(Records to use Opens)

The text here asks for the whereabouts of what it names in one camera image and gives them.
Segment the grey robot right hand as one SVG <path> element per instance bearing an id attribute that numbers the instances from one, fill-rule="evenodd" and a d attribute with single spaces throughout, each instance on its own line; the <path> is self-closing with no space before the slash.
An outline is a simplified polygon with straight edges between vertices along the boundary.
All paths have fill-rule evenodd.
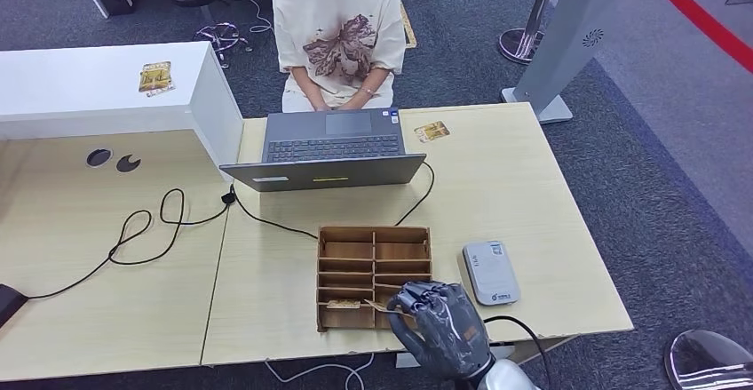
<path id="1" fill-rule="evenodd" d="M 495 363 L 486 327 L 459 283 L 407 282 L 386 310 L 394 336 L 441 379 L 476 388 Z"/>

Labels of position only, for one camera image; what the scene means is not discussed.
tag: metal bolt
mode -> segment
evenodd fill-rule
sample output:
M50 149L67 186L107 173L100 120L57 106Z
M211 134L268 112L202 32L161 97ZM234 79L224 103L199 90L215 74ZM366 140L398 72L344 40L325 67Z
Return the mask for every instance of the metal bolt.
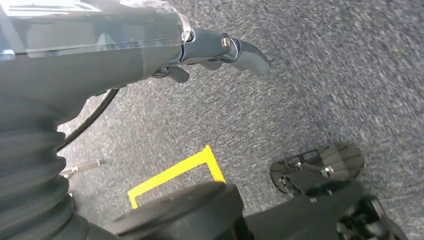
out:
M222 35L221 37L221 45L222 48L225 50L231 49L231 38L227 34Z

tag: gray carpet
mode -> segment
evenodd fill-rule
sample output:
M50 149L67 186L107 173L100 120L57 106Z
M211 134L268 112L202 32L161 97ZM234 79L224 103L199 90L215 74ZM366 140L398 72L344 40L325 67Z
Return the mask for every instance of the gray carpet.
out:
M107 164L71 180L78 210L104 224L129 211L127 191L210 145L252 214L287 198L275 158L330 141L359 146L359 179L411 240L424 239L424 5L420 0L172 0L193 26L250 41L272 63L264 77L191 66L191 80L123 89L61 154ZM70 131L81 116L62 126ZM212 177L196 168L143 194L142 204Z

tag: yellow tape marking
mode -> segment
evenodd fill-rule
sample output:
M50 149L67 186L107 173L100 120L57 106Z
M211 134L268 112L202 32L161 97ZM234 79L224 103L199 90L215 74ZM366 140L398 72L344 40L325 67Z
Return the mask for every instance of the yellow tape marking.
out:
M180 161L174 166L129 190L128 196L132 208L136 209L138 207L136 197L202 164L207 164L207 167L209 168L209 171L216 182L225 183L224 176L220 170L220 167L218 166L217 161L215 160L214 154L212 153L209 145L207 145L201 152L196 153L195 155L183 161Z

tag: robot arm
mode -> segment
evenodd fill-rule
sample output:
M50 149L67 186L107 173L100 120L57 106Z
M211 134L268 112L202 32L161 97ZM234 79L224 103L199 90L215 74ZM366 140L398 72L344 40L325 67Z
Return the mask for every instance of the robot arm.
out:
M74 214L57 156L87 98L179 65L226 63L262 75L266 57L225 33L190 27L158 0L0 0L0 239L116 240Z

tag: black plastic part
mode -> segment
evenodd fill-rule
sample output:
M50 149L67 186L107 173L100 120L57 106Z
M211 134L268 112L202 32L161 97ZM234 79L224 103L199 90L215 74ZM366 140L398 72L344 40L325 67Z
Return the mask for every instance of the black plastic part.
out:
M291 176L300 170L309 170L326 178L347 180L356 178L365 166L359 148L343 143L331 143L294 157L276 161L270 174L274 185L283 193L305 193L306 186L292 185Z
M105 229L125 240L248 240L243 207L235 185L208 182L142 205Z

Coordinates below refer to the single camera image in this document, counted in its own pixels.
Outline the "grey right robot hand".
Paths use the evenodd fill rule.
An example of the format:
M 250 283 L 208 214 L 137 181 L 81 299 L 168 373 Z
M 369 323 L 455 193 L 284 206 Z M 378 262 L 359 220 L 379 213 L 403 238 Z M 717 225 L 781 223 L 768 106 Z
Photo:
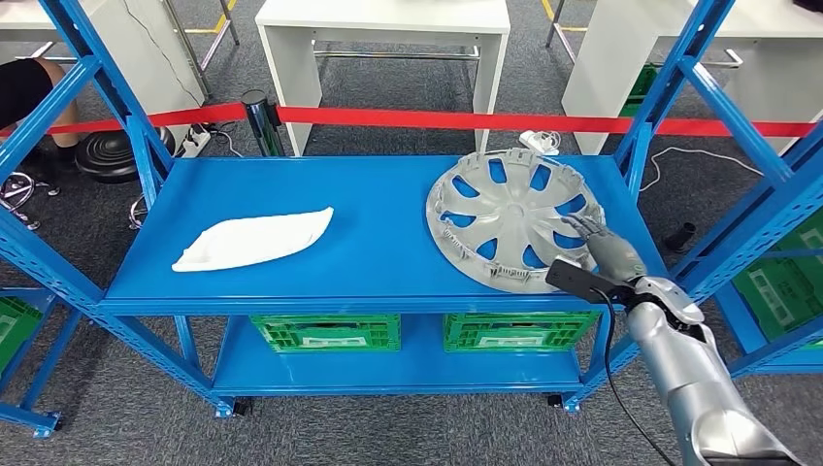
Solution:
M 604 223 L 578 214 L 563 216 L 562 221 L 585 241 L 602 276 L 632 283 L 647 274 L 647 268 L 635 248 Z

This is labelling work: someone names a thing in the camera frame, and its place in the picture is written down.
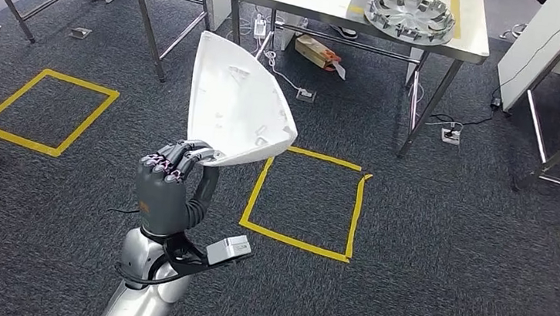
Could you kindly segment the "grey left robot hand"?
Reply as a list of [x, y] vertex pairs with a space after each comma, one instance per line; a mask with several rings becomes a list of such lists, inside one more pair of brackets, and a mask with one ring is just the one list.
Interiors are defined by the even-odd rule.
[[187, 196], [186, 182], [199, 162], [215, 159], [215, 151], [202, 140], [179, 140], [140, 158], [135, 182], [143, 229], [165, 237], [189, 230], [204, 219], [219, 168], [202, 168], [192, 197]]

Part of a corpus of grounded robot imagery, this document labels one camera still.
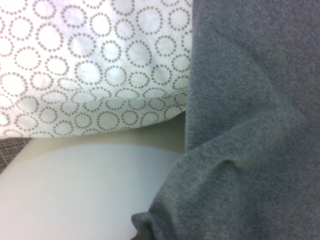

(Records to use Closes)

Instructions to follow:
Identify each line in the entries with the word "space" and copy it.

Solution:
Segment the grey robot right hand as one SVG <path> element per instance bearing an id attribute that numbers the instances from one, fill-rule="evenodd" and a d attribute with single spaces throughout, each instance on its own line; the <path> is self-closing with no space before the slash.
Reply as a list of [x, y] vertex pairs with a space after each comma, one instance per line; a mask with several rings becomes a list of such lists, inside one more pair of brackets, and a mask with one ring is just the one list.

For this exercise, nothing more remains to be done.